EXERCISE INPUTS
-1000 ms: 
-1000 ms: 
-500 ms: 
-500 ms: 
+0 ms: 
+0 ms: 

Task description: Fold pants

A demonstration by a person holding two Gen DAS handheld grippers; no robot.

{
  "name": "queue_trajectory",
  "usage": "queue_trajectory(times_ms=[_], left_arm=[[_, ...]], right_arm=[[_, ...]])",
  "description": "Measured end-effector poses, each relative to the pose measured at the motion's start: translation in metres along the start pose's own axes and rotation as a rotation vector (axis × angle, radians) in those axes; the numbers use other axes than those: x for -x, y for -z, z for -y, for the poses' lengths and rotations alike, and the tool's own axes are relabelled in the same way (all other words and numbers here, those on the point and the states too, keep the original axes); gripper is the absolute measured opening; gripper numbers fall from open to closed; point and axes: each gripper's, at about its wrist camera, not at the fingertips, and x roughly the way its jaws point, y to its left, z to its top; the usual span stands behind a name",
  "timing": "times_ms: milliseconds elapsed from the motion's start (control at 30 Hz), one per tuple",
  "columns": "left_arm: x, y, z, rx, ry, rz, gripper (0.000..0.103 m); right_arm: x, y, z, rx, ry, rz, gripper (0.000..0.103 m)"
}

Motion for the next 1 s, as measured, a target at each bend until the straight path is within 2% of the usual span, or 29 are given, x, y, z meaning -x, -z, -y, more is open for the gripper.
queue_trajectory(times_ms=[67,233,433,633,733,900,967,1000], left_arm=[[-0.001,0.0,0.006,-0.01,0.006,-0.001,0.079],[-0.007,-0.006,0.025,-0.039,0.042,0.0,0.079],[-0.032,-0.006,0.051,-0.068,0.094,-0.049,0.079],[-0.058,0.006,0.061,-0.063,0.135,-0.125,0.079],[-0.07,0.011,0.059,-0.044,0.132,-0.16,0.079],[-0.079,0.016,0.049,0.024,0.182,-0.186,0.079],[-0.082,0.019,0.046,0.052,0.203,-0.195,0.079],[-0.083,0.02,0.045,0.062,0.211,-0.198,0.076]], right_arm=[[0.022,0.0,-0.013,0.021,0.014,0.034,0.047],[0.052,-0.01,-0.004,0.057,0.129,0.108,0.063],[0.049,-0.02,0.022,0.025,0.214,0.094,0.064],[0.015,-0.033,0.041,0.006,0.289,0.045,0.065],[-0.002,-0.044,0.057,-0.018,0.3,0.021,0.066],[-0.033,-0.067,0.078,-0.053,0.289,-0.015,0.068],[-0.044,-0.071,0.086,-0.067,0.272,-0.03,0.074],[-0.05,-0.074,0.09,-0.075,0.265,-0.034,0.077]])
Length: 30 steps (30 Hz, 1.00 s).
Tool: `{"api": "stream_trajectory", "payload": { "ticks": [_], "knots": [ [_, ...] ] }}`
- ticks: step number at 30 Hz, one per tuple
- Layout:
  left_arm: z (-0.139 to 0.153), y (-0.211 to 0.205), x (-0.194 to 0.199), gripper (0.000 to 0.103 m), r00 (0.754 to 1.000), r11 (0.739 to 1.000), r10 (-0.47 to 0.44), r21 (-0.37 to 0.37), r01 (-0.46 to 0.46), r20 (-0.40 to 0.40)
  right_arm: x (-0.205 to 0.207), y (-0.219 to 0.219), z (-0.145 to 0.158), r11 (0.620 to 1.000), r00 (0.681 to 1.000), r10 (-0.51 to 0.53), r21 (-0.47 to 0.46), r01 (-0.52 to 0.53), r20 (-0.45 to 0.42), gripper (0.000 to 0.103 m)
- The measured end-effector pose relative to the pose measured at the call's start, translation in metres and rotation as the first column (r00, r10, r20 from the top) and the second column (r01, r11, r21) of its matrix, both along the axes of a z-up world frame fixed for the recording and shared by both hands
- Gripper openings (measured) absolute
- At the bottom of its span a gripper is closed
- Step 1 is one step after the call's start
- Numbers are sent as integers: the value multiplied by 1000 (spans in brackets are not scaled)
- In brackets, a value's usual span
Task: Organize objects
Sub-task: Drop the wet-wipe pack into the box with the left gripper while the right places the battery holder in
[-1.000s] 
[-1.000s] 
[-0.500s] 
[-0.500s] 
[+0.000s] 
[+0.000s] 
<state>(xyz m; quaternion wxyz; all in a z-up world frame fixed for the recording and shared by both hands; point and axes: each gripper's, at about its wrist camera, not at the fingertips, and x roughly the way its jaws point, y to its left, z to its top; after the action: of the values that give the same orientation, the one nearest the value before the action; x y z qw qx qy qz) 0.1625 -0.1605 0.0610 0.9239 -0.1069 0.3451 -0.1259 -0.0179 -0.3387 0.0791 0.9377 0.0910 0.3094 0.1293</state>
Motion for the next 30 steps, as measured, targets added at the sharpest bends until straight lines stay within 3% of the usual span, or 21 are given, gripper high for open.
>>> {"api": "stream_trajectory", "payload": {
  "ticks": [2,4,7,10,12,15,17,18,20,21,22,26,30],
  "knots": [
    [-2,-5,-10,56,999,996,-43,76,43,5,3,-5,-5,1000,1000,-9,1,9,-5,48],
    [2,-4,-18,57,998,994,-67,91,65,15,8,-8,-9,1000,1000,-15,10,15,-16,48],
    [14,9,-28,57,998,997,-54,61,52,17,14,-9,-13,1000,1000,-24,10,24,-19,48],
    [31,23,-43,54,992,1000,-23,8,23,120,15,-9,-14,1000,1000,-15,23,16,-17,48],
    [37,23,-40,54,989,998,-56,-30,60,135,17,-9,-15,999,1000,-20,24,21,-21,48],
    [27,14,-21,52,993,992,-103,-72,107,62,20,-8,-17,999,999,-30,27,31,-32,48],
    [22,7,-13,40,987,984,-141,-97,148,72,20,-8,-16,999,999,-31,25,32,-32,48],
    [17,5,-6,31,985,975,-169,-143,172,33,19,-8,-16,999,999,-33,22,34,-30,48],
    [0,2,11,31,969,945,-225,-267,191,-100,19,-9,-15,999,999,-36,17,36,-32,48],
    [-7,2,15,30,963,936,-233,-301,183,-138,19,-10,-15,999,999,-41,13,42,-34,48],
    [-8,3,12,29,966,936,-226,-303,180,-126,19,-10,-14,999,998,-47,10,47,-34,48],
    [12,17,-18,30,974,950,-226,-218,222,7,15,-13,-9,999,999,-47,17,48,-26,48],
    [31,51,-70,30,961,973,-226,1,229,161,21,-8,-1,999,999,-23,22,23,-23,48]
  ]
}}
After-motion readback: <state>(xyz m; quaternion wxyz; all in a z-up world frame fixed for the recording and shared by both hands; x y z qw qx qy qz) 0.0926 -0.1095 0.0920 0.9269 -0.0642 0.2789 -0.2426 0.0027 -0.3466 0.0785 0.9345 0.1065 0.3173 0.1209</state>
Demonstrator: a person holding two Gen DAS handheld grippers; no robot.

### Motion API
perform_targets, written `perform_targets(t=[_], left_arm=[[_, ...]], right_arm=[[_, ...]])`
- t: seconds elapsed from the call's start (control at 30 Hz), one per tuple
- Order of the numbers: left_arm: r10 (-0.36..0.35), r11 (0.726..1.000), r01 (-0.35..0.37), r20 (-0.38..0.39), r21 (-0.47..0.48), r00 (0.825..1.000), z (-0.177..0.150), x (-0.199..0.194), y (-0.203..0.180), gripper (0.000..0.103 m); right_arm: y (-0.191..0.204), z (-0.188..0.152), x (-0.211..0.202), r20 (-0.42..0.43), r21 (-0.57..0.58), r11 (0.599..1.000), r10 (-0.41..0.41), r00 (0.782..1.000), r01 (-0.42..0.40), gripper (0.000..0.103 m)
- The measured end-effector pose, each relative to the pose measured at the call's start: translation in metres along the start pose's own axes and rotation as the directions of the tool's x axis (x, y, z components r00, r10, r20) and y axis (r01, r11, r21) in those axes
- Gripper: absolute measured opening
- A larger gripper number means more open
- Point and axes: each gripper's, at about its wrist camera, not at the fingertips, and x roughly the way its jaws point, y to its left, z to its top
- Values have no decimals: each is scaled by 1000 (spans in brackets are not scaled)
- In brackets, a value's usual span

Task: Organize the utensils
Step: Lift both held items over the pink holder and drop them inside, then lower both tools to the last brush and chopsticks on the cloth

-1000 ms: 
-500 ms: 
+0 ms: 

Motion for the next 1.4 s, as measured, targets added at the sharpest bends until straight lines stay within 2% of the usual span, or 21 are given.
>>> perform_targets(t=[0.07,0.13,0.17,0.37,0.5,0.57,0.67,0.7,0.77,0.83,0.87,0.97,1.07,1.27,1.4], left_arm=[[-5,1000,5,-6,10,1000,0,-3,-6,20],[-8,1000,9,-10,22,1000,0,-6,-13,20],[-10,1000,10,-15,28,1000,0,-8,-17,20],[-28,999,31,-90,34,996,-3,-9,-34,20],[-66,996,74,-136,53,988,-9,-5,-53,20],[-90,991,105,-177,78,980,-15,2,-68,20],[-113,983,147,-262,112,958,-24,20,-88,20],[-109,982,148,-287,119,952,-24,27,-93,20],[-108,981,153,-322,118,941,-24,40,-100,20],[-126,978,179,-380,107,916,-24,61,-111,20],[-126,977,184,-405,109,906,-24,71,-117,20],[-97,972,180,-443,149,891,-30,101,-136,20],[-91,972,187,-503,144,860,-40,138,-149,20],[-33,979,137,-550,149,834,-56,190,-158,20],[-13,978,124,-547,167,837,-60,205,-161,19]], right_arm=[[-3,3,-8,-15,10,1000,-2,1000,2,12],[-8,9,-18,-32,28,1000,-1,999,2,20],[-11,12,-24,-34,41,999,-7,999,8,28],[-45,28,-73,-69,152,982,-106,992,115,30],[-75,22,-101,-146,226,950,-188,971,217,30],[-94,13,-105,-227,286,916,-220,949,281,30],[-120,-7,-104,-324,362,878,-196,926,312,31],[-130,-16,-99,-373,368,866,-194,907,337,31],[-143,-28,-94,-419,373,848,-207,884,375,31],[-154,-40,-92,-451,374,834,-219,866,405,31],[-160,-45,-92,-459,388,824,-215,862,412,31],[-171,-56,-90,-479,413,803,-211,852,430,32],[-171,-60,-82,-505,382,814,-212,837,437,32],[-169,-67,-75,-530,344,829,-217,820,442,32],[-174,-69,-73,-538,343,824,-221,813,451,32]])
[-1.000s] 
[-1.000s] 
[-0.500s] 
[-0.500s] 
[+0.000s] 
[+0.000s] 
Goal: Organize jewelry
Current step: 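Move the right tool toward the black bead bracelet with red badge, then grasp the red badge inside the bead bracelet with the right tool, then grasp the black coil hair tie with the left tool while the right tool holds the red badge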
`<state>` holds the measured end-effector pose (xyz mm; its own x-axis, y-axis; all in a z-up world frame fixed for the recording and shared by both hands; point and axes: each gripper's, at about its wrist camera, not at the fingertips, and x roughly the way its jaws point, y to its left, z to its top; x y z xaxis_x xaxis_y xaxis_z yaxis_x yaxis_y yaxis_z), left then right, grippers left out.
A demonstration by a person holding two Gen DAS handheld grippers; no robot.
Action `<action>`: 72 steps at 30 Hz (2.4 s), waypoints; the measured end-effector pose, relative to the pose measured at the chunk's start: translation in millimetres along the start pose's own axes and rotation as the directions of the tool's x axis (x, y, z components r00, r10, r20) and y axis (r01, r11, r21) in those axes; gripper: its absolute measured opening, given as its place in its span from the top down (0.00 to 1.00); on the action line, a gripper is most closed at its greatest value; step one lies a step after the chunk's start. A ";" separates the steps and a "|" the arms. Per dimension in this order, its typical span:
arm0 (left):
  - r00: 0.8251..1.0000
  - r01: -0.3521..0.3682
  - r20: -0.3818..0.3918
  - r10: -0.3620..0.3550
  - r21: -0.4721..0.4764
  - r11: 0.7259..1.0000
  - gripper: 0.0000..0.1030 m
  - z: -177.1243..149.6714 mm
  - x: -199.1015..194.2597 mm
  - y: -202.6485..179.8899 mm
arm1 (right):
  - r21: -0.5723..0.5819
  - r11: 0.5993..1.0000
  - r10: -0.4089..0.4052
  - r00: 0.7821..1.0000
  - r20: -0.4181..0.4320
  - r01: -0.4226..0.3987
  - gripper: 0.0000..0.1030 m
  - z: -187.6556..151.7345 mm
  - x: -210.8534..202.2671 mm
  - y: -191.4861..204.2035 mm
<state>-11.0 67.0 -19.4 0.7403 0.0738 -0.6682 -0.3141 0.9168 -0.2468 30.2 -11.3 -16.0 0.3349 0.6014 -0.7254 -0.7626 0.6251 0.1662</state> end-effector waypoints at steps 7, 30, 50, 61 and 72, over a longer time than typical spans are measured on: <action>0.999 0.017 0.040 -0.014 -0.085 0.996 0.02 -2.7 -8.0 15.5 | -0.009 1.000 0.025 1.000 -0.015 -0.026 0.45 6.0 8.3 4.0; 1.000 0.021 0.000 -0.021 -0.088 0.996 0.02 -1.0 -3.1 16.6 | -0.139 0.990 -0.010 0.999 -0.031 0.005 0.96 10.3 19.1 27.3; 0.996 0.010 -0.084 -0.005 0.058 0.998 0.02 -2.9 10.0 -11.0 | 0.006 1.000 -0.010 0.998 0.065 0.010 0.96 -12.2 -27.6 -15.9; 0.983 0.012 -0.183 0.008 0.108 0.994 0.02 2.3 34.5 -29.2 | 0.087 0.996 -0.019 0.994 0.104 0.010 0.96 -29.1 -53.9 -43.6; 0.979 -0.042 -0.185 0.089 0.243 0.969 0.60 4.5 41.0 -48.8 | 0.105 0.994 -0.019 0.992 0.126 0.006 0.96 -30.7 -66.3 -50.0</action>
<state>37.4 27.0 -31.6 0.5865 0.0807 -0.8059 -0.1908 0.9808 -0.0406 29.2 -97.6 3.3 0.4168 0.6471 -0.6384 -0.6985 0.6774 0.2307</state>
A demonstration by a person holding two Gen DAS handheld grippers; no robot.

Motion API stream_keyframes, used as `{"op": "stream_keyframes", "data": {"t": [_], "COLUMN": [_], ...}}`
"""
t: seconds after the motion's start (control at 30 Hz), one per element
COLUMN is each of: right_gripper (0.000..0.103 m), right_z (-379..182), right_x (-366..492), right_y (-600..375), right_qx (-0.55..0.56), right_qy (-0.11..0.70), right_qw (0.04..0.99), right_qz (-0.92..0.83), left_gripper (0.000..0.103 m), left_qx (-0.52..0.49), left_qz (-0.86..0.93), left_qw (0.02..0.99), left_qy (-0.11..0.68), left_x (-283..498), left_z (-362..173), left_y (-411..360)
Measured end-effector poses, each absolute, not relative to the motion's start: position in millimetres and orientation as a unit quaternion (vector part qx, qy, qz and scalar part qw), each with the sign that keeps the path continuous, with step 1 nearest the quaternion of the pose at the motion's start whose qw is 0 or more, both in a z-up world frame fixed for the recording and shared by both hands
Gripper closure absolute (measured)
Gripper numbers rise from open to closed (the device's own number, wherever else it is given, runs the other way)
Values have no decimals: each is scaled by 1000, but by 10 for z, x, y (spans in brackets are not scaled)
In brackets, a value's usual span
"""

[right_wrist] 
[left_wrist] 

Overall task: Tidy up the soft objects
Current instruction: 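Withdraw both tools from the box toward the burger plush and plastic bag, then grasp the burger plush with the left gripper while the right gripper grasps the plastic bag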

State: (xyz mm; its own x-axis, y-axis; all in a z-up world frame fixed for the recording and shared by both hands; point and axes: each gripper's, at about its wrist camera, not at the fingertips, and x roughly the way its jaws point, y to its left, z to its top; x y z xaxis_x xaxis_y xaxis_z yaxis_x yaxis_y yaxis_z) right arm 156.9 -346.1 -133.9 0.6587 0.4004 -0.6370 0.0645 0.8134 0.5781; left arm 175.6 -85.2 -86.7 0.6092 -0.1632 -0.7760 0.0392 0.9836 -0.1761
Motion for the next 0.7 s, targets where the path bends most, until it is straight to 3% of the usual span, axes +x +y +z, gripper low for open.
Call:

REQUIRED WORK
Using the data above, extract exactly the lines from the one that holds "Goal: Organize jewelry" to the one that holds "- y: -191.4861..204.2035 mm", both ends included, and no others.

TASK RESULT
Goal: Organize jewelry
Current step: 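Move the right tool toward the black bead bracelet with red badge, then grasp the red badge inside the bead bracelet with the right tool, then grasp the black coil hair tie with the left tool while the right tool holds the red badge
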`<state>` holds the measured end-effector pose (xyz mm; its own x-axis, y-axis; all in a z-up world frame fixed for the recording and shared by both hands; point and axes: each gripper's, at about its wrist camera, not at the fingertips, and x roughly the way its jaws point, y to its left, z to its top; x y z xaxis_x xaxis_y xaxis_z yaxis_x yaxis_y yaxis_z), left then right, grippers left out.
A demonstration by a person holding two Gen DAS handheld grippers; no robot.
Action `<action>`: 72 steps at 30 Hz (2.4 s), waypoints; the measured end-effector pose, relative to the pose measured at the chunk's start: translation in millimetres along the start pose's own axes and rotation as the directions of the tool's x axis (x, y, z components r00, r10, r20) and y axis (r01, r11, r21) in those axes; gripper: its absolute measured opening, given as its place in its span from the top down (0.00 to 1.00); on the action line, a gripper is most closed at its greatest value; step one lies a step after the chunk's start. A ";" separates the steps and a "|" the arms. Per dimension in this order, its typical span:
arm0 (left):
  - r00: 0.8251..1.0000
  - r01: -0.3521..0.3682
  - r20: -0.3818..0.3918
  - r10: -0.3620..0.3550
  - r21: -0.4721..0.4764
  - r11: 0.7259..1.0000
  - gripper: 0.0000..0.1030 m
  - z: -177.1243..149.6714 mm
  - x: -199.1015..194.2597 mm
  - y: -202.6485..179.8899 mm
arm1 (right):
  - r21: -0.5723..0.5819
  - r11: 0.5993..1.0000
  - r10: -0.4089..0.4052
  - r00: 0.7821..1.0000
  - r20: -0.4181..0.4320
  - r01: -0.4226..0.3987
  - gripper: 0.0000..0.1030 m
  - z: -187.6556..151.7345 mm
  - x: -210.8534..202.2671 mm
  - y: -191.4861..204.2035 mm

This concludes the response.